As for President Obama, "I understand his political dilemma. And I sympathize with it. But he's trying to govern by convincing people that we will be able to get the old good times back. And my view is that the good times ain't comin' back. For lots of reasons- including the ecological crisis and global warming and the weakness of our economy. This is the hard part. The sooner the country comes to terms with that, acknowledges it as fact, not just fear, then we can start this great era of reform and revitalizing the country and society."
In his new book, Come Home, America: The Rise and Fall (and Redeeming Promise) of Our Country, William Greider sees the public's anger as good news for the country - "America the Possible," he calls it.

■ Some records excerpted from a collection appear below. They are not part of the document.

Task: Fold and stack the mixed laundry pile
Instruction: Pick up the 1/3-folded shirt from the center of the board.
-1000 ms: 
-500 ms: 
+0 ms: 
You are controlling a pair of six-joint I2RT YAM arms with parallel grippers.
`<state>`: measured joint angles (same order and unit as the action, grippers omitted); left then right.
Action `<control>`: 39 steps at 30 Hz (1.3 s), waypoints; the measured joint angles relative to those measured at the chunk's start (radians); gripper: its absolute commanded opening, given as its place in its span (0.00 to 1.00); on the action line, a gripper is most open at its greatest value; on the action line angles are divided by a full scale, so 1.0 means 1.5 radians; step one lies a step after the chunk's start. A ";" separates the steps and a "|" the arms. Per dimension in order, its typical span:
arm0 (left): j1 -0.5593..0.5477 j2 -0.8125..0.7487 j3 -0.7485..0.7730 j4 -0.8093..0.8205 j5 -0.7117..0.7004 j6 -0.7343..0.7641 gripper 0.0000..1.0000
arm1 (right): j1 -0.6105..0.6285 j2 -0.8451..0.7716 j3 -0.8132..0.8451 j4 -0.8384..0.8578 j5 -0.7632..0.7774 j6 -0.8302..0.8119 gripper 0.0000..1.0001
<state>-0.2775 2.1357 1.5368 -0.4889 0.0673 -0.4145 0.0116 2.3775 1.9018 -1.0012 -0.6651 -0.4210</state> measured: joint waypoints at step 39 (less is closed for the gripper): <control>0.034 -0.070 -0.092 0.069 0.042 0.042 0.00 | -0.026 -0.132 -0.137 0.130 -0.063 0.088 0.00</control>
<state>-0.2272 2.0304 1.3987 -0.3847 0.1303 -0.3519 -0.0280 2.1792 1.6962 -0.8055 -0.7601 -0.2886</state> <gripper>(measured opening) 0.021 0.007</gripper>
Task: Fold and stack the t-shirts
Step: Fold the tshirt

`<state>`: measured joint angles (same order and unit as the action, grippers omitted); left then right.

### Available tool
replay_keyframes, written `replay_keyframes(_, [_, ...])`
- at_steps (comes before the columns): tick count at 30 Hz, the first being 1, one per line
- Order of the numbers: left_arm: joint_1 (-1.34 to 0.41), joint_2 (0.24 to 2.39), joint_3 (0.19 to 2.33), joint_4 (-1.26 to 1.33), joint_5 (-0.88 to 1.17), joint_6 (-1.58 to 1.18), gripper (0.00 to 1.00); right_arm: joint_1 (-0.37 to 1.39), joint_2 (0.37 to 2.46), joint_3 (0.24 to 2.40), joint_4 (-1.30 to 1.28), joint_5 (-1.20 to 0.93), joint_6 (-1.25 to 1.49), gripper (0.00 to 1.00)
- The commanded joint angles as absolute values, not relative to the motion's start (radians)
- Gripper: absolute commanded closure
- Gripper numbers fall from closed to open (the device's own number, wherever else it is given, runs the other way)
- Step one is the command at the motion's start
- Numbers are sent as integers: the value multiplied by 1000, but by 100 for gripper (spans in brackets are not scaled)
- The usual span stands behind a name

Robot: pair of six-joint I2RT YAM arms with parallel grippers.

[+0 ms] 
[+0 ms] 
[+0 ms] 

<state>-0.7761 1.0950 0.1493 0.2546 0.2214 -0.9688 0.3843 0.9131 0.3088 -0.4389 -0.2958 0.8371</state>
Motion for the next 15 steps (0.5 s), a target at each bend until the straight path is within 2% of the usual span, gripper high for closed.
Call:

"We're at a break point in our history," he said. "And it's not just the financial system, although that's front and center. It's the deteriorated economy, it's militarism looking out in the world, trying to find the next war. It's a lot of things coming at us, all at once. I believe, on the other side of all of these adversities, we can become a better country.
But to make that happen, Greider thinks, "People at large, I don't care whether they're middle class or upper class or working poor or union, non-union, have to find ways to come together themselves, perhaps in very small groups at first, and talk about their own stuff. Their experiences, their ideas their convictions, their aspirations for the country, themselves, their families, and then broaden out a bit, laterally. And have more people in the discussion. They don't have to become a giant organization, but they have to convince themselves that they're citizens…
"That's kind of the mystery of democracy. People get power if they believe they're entitled to power."